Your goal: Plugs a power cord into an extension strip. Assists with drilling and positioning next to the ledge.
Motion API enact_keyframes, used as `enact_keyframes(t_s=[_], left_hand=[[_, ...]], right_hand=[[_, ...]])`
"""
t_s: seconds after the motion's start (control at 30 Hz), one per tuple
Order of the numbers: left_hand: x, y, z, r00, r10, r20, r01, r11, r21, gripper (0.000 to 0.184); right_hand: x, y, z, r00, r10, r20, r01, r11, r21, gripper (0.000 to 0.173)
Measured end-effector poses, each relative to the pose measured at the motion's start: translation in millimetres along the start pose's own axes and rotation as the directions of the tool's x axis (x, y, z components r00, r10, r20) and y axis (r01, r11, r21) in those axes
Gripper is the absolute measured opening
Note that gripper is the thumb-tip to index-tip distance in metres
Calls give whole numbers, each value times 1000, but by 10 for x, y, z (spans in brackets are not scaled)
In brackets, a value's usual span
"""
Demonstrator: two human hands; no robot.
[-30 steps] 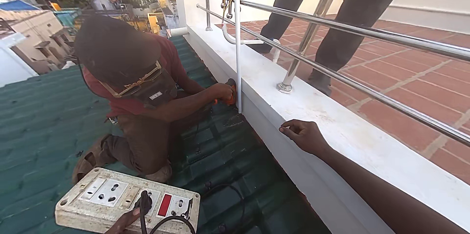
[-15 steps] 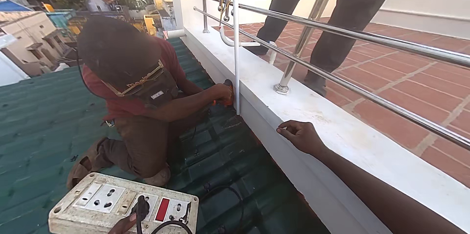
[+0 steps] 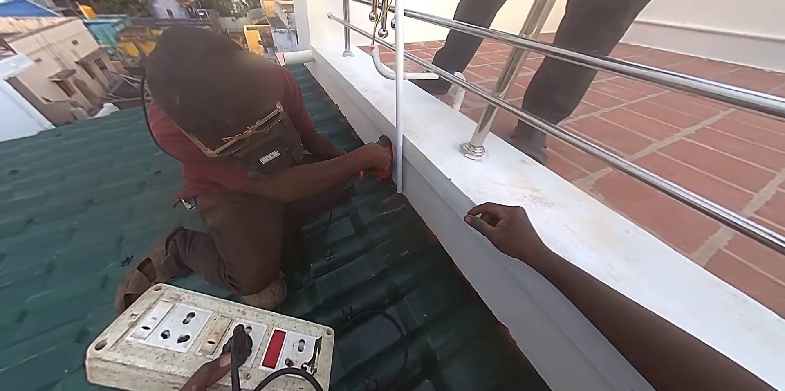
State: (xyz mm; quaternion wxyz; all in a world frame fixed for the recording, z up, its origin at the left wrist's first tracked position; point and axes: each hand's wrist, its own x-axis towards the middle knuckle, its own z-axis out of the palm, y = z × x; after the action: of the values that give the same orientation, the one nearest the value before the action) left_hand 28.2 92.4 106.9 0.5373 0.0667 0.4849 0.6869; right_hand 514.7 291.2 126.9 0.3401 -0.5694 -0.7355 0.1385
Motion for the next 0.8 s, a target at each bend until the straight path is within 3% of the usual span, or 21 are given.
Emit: enact_keyframes(t_s=[0.13,0.23,0.27,0.33,0.37,0.43,0.47,0.5,0.57,0.67,0.8], left_hand=[[-479,333,730,970,-104,-221,124,989,76,19],[-326,204,426,994,-78,-82,81,996,33,15],[-146,81,164,998,-57,2,57,998,9,14],[18,-38,-27,998,-55,42,53,998,36,12],[30,-56,-16,998,-59,21,58,997,49,12],[30,-77,35,997,-77,-8,77,995,65,12],[27,-91,48,996,-84,-11,85,994,69,13],[23,-107,58,996,-89,-16,90,993,77,12],[13,-139,67,995,-96,-22,98,991,88,12],[21,-167,70,995,-94,-24,96,991,90,13],[33,-172,88,996,-79,-42,83,993,90,12]], right_hand=[[-9,-4,1,1000,-21,-13,21,1000,7,21],[3,-16,39,1000,-27,1,27,997,-76,23],[14,-49,58,998,-4,61,13,989,-146,29],[22,-225,145,970,35,240,38,955,-295,46],[-12,-334,232,953,-46,300,162,913,-375,54],[-91,-463,471,851,-395,346,519,733,-439,63],[-116,-501,584,786,-506,355,618,650,-442,67],[-151,-540,673,768,-524,368,640,627,-444,72],[-218,-583,772,825,-368,430,552,688,-471,86],[-205,-497,818,874,-175,453,437,692,-575,101],[-150,-457,749,871,15,491,345,692,-634,105]])
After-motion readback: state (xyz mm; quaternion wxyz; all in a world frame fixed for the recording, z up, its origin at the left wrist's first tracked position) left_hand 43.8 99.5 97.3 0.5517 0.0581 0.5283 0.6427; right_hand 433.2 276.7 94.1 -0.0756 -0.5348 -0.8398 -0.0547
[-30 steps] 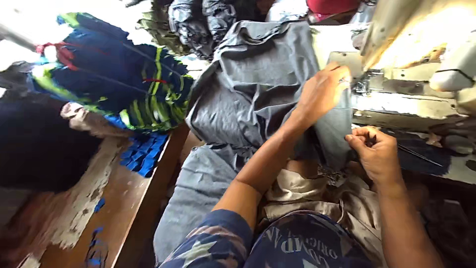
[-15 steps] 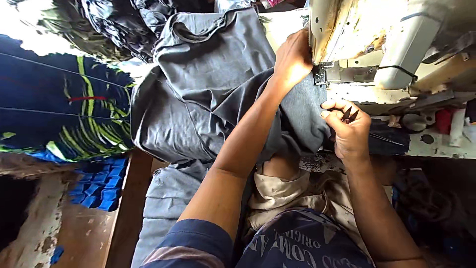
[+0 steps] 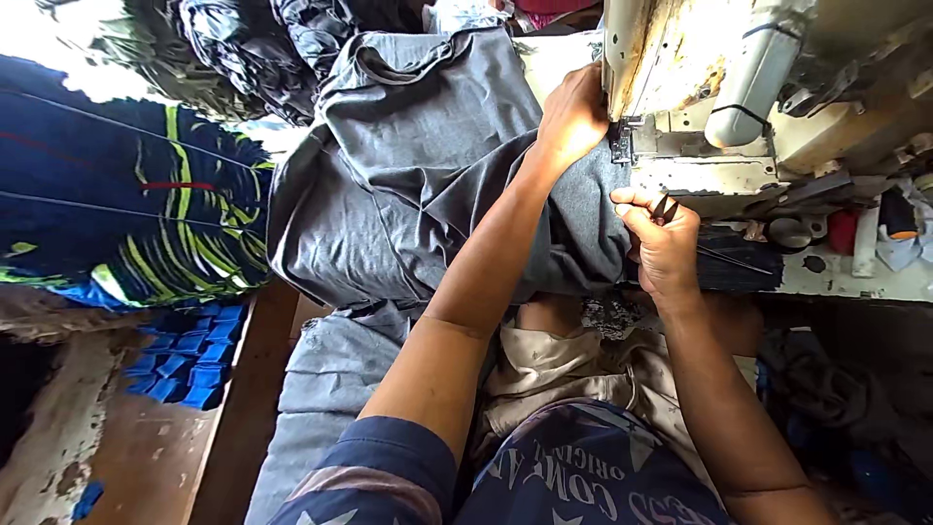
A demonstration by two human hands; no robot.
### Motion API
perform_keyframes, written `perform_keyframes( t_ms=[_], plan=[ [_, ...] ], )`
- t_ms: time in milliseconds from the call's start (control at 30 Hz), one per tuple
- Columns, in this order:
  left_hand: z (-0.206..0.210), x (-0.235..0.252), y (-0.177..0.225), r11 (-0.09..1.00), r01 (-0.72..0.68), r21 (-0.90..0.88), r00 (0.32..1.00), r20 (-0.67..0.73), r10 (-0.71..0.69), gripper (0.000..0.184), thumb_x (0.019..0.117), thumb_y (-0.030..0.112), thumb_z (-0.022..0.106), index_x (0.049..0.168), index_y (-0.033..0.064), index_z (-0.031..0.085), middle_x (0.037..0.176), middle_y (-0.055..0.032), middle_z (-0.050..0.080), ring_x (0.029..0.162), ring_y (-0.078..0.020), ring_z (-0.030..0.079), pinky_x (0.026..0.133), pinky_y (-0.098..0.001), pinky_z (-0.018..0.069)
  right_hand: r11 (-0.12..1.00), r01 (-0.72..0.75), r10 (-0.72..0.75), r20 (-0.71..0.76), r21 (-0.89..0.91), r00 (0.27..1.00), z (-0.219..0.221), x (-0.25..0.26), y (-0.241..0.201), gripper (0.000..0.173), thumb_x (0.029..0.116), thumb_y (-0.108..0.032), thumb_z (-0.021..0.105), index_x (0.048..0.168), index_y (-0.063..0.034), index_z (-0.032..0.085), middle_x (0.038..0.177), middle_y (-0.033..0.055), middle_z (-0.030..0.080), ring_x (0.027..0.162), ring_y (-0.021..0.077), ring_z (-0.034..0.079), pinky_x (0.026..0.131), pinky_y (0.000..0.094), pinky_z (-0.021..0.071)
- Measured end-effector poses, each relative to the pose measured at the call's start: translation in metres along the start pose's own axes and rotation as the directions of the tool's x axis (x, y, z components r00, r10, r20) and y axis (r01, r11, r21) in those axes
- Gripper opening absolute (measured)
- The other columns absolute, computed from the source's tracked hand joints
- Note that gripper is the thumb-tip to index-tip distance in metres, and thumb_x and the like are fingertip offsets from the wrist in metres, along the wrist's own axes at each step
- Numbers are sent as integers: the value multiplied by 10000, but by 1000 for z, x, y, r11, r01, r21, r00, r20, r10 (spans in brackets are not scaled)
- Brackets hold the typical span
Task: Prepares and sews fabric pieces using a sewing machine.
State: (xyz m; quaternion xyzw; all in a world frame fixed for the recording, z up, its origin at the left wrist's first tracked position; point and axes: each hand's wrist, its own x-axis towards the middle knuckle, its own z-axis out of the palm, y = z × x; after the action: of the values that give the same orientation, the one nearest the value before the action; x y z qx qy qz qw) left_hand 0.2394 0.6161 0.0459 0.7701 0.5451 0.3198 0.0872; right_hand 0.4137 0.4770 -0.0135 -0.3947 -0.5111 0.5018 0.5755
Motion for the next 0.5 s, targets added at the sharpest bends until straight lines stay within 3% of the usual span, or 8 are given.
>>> perform_keyframes(
  t_ms=[200,267,500],
  plan=[
    [0,-4,0,999,-52,-9,997,-49,51,277,901,178,624,1123,47,726,1192,-110,724,1213,-260,640,1019,-485,486,1000,18,-18,31,-17,999,-3,-2,-4,210,950,-8,661,1119,-67,770,880,40,718,526,51,499,451,198,419],
    [-1,-4,2,999,-36,7,998,-44,36,260,903,175,622,1102,46,727,1173,-114,725,1199,-271,645,1002,-489,494,1000,23,-23,21,19,1000,-1,2,-2,192,937,16,669,1092,-31,773,927,66,744,592,66,570,514,217,477],
    [-1,-1,4,996,82,34,997,-15,-81,354,884,193,660,1197,30,692,1285,-135,686,1275,-295,606,1037,-519,489,999,28,-27,34,-28,999,-3,6,-1,192,957,-27,674,1114,-70,777,963,41,757,614,50,595,531,211,493]
  ],
)
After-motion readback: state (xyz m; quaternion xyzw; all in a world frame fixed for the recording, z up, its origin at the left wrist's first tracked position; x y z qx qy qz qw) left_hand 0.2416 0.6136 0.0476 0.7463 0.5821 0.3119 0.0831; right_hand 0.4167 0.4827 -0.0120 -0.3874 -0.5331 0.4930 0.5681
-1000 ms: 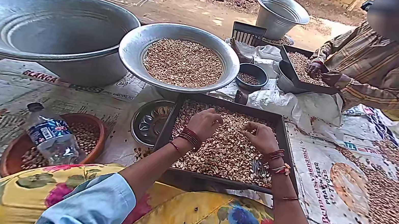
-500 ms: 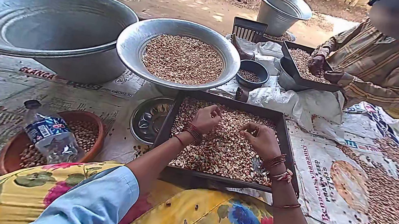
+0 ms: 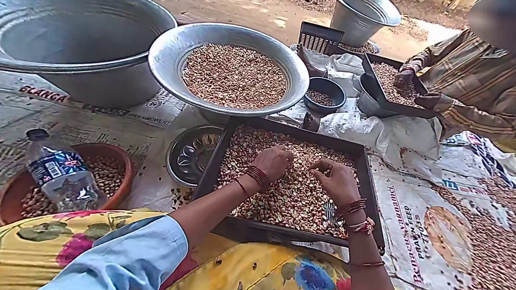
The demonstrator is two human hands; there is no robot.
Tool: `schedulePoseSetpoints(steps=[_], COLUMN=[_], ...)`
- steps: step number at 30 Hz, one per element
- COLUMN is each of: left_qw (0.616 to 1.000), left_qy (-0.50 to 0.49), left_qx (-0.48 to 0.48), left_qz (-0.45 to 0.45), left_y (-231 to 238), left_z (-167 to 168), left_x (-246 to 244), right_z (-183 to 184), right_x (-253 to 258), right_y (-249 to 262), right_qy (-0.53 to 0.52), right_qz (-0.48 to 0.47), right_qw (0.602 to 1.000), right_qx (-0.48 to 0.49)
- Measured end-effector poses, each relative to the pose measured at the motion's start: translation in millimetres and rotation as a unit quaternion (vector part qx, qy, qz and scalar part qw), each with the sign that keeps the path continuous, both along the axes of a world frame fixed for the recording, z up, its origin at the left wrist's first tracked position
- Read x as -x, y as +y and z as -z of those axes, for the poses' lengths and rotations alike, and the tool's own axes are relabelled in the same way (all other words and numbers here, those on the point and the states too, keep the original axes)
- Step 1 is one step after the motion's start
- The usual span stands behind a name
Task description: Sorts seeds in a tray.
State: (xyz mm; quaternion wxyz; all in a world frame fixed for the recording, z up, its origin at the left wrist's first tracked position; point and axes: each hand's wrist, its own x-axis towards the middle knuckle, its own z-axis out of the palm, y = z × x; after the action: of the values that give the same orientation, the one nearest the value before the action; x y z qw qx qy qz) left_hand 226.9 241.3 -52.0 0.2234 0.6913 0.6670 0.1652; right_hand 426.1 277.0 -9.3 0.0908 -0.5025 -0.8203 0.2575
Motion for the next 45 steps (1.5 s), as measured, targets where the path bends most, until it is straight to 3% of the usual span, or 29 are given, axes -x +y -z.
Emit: schedulePoseSetpoints(steps=[6,9,10,12,13,14,16,18,19,21,23,25,26,27,29,31,32,35,37,39,41,43,45], left_qw=[1.000,0.991,0.972,0.885,0.858,0.856,0.910,0.967,0.977,0.980,0.970,0.940,0.926,0.915,0.902,0.912,0.923,0.951,0.954,0.920,0.873,0.854,0.874], left_qy=[-0.007,-0.102,-0.189,-0.359,-0.393,-0.396,-0.335,-0.199,-0.140,-0.051,0.047,0.120,0.140,0.148,0.153,0.159,0.150,0.035,-0.133,-0.309,-0.447,-0.500,-0.477], left_qx=[0.014,0.073,0.107,0.199,0.218,0.213,0.168,0.146,0.156,0.190,0.234,0.317,0.348,0.374,0.401,0.370,0.345,0.304,0.267,0.237,0.179,0.115,0.053], left_qz=[-0.011,0.036,0.094,0.220,0.251,0.253,0.180,0.068,0.023,-0.031,-0.044,-0.045,-0.035,-0.018,0.034,0.079,0.083,0.036,-0.008,-0.051,-0.077,-0.087,-0.077], left_y=[1,-11,-19,-34,-40,-44,-50,-52,-52,-51,-49,-49,-49,-48,-49,-49,-49,-52,-52,-53,-52,-50,-50], left_z=[-1,-30,-41,-58,-67,-74,-84,-89,-89,-80,-66,-60,-53,-44,-32,-23,-19,-16,-4,-3,-13,-33,-52], left_x=[9,26,36,54,61,68,78,81,81,83,86,77,71,66,48,26,16,-11,-18,-21,-19,-10,4], right_z=[1,5,6,7,8,9,9,9,8,4,0,-5,-9,-12,-9,4,10,23,25,24,25,16,6], right_x=[11,17,18,19,18,18,17,16,16,12,5,-1,-4,-9,-18,-22,-23,-10,3,6,2,3,6], right_y=[-6,-10,-11,-11,-10,-10,-9,-11,-12,-18,-26,-34,-34,-30,-17,-9,-8,-13,-20,-24,-24,-27,-28], right_qy=[-0.151,-0.189,-0.195,-0.205,-0.208,-0.213,-0.225,-0.240,-0.242,-0.204,-0.038,0.136,0.149,0.103,-0.089,-0.238,-0.262,-0.219,-0.192,-0.100,0.067,0.230,0.322], right_qz=[-0.033,-0.060,-0.063,-0.065,-0.068,-0.071,-0.077,-0.086,-0.093,-0.137,-0.232,-0.304,-0.301,-0.275,-0.179,-0.096,-0.086,-0.147,-0.167,-0.133,-0.085,-0.057,-0.044], right_qw=[0.988,0.980,0.979,0.976,0.976,0.975,0.971,0.967,0.965,0.968,0.967,0.922,0.916,0.933,0.966,0.951,0.942,0.933,0.937,0.959,0.968,0.949,0.934], right_qx=[0.019,0.016,0.015,0.013,0.011,0.012,0.018,0.023,0.027,0.047,0.100,0.196,0.217,0.207,0.161,0.173,0.191,0.245,0.238,0.231,0.227,0.210,0.150])
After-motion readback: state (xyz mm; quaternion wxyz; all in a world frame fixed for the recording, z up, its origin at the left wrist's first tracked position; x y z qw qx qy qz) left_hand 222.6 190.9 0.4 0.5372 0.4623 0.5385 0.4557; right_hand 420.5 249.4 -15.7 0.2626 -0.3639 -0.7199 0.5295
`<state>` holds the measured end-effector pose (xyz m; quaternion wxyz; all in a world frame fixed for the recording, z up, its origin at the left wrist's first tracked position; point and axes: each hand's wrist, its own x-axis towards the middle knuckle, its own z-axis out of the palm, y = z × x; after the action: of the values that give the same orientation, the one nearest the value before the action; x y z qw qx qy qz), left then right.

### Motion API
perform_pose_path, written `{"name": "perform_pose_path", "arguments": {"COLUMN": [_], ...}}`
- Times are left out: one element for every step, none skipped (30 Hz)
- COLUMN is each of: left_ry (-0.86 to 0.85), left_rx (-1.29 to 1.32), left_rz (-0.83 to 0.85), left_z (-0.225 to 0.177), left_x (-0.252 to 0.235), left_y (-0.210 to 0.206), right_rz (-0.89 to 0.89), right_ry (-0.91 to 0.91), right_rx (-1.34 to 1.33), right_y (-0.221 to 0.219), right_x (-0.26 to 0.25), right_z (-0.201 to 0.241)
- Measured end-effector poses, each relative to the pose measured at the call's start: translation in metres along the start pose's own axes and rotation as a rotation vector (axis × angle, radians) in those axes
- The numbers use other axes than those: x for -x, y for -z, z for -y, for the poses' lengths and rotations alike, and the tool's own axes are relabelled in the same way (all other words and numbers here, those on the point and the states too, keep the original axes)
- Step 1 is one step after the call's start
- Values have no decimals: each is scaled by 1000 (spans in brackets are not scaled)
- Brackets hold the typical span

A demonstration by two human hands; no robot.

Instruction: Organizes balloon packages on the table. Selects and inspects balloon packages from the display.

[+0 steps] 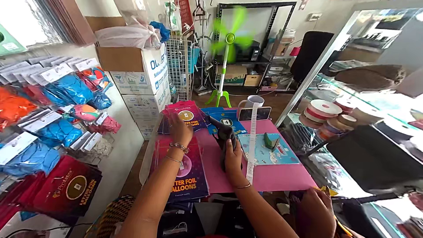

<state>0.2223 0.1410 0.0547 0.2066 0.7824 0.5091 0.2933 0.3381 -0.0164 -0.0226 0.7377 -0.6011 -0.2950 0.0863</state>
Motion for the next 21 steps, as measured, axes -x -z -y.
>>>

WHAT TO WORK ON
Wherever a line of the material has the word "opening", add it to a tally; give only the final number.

EXERCISE ANSWER
2